Fedcap Reports First Half Fiscal Year 2018 Operating and Financial Results


Fedcap, a not-for-profit organization that develops relevant, sustainable solutions for people to overcome barriers through four practice areas: Economic Development, Workforce Development, Educational Services, and Occupational Health, today reported its operating and financial results for the first half of its 2018 fiscal year ended March 31, 2018.

Management Comment

"In the first half of fiscal 2018, Fedcap continued to effectively deliver a broad range of services to an increasing number of individuals in need," said Christine McMahon, Fedcap's Chief Executive Officer. "We leveraged complementary capabilities and qualifications across our organization to achieve positive outcomes for clients and to win strategically important contracts that support our future growth. Additionally, we continued to engage with other like-minded service providers to explore opportunities together that have the potential to significantly strengthen our combined impact on key issues facing the populations we serve.

"We executed on 15 contracts during the first half of 2018 through which we trained and placed individuals with disabilities and other barriers to employment in jobs that offered fair wages and opportunities for advancement. At the same time, we intervened on behalf of specialized populations who have faced difficulties in gaining meaningful employment, including veterans and those exiting the criminal justice system, while developing programs to encourage higher education for those aging out of the foster care system. In all cases, we leverage Fedcap's platform of services and solutions to develop innovative approaches to longstanding issues, which have been increasingly recognized by government agencies and private sector participants. This has resulted in a growing pipeline of business development opportunities and has positioned Fedcap to complete strategically important combinations," Ms. McMahon noted.
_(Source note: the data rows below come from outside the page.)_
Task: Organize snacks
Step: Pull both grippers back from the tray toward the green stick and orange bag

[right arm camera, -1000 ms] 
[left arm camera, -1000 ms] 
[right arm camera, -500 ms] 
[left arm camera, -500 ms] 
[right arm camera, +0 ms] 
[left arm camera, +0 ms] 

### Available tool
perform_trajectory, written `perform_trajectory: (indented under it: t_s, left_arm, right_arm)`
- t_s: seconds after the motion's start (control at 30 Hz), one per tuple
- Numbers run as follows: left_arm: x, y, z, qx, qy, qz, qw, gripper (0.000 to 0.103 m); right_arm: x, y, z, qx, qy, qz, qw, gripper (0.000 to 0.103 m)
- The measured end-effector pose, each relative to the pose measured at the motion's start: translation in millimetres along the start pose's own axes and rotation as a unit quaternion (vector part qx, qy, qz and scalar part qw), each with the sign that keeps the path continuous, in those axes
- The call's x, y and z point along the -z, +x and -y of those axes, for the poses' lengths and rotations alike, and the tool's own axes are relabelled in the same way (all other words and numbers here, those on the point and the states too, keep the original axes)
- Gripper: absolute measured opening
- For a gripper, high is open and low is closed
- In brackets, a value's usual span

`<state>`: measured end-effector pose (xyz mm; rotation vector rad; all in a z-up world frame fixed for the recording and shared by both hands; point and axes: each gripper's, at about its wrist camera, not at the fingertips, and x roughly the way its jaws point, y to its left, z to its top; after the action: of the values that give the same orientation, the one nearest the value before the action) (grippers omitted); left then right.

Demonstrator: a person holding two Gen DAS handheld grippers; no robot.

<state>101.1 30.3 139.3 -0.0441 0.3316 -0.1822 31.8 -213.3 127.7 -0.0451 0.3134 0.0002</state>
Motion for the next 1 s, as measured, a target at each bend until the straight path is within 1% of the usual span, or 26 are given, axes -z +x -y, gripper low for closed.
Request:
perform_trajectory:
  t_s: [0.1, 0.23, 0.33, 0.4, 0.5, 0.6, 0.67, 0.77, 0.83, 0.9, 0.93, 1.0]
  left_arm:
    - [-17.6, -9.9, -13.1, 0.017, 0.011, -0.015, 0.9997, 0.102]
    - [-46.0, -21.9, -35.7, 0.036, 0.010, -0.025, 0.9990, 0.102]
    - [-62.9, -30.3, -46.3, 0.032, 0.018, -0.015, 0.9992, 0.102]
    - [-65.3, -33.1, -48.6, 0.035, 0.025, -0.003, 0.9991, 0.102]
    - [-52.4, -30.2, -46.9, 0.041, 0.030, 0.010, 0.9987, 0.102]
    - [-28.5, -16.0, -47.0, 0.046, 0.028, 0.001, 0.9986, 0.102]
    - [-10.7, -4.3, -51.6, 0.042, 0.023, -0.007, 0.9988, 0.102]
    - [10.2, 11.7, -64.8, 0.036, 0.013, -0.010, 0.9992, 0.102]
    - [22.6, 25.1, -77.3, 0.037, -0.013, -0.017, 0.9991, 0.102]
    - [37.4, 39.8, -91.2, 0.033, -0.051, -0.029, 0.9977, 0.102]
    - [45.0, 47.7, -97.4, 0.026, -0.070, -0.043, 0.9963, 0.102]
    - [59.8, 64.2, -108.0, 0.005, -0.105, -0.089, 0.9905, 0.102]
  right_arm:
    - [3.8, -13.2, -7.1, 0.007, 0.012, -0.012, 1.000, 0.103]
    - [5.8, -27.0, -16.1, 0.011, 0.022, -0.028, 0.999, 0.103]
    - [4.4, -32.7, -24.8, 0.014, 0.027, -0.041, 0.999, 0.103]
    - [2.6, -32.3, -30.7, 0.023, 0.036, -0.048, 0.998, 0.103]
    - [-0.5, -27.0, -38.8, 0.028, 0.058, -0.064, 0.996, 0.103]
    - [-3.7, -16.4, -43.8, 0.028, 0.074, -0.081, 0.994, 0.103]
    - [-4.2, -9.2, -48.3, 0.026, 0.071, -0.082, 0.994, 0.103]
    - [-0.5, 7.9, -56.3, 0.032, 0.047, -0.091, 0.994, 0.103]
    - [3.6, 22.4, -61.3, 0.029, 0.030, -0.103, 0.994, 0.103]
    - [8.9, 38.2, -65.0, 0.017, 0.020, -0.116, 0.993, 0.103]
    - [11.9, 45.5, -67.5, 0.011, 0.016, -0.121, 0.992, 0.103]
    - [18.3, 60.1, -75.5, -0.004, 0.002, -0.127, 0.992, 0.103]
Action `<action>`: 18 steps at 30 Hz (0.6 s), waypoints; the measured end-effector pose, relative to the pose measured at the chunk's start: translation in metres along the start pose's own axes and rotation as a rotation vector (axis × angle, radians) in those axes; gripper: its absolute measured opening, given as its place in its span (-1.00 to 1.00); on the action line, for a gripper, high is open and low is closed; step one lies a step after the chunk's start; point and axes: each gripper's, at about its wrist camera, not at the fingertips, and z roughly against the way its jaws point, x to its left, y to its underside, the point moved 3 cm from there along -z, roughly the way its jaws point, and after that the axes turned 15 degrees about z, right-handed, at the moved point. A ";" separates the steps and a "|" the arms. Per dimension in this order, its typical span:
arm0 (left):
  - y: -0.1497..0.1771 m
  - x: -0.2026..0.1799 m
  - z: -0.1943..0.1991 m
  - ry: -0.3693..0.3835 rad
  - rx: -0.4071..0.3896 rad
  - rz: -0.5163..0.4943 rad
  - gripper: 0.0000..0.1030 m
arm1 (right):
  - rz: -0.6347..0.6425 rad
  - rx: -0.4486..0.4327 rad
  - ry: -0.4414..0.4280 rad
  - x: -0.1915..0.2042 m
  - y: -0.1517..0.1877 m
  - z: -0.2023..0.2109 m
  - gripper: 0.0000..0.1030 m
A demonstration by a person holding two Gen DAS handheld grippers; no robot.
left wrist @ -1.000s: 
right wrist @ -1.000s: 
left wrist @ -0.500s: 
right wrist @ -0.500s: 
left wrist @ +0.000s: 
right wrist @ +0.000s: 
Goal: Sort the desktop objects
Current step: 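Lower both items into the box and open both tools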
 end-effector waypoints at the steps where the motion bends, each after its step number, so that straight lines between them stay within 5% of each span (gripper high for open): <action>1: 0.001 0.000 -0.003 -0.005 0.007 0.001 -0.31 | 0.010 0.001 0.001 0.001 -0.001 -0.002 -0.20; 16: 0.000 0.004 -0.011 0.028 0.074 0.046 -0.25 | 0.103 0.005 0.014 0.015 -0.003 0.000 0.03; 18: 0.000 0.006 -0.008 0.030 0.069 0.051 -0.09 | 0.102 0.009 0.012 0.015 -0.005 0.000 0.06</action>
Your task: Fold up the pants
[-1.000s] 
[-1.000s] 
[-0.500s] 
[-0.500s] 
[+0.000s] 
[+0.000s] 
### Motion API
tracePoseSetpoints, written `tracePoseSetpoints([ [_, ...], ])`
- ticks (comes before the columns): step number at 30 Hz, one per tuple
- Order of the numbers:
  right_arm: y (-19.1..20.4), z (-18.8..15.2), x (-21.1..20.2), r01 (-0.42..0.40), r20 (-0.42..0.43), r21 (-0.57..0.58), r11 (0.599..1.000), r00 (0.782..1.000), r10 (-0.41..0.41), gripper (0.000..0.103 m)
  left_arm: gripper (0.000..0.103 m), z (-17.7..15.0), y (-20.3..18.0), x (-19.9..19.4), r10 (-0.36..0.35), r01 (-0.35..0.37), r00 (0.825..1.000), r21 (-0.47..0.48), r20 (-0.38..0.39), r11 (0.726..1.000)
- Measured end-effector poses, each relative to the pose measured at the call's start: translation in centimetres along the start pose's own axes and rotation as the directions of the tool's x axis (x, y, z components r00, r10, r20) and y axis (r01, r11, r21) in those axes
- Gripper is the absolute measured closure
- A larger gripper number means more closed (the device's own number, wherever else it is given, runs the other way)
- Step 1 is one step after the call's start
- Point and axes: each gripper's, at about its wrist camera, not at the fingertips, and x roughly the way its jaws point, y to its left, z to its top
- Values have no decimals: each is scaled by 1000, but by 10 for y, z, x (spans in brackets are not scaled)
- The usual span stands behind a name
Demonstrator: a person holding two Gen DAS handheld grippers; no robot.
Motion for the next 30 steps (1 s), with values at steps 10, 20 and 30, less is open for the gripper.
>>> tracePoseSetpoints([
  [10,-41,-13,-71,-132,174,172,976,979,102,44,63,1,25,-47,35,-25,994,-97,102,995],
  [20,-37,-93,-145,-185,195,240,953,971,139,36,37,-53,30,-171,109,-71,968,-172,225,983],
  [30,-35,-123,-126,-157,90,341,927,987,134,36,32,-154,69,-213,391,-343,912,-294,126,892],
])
First Half 2018 Financial and Operating Metrics

First half fiscal year 2018 revenues were $132.2 million, an increase of 8.1% over the $122.3 million in revenues reported for first half FY17. The improvement reflects both organic and acquisition growth, primarily related to the Breaking the Cycle Project in Maine and acquisition of Single Stop USA. Importantly, Fedcap has succeeded in significantly diversifying its revenue sources over the last several years, bringing a broader array of services to at-risk populations.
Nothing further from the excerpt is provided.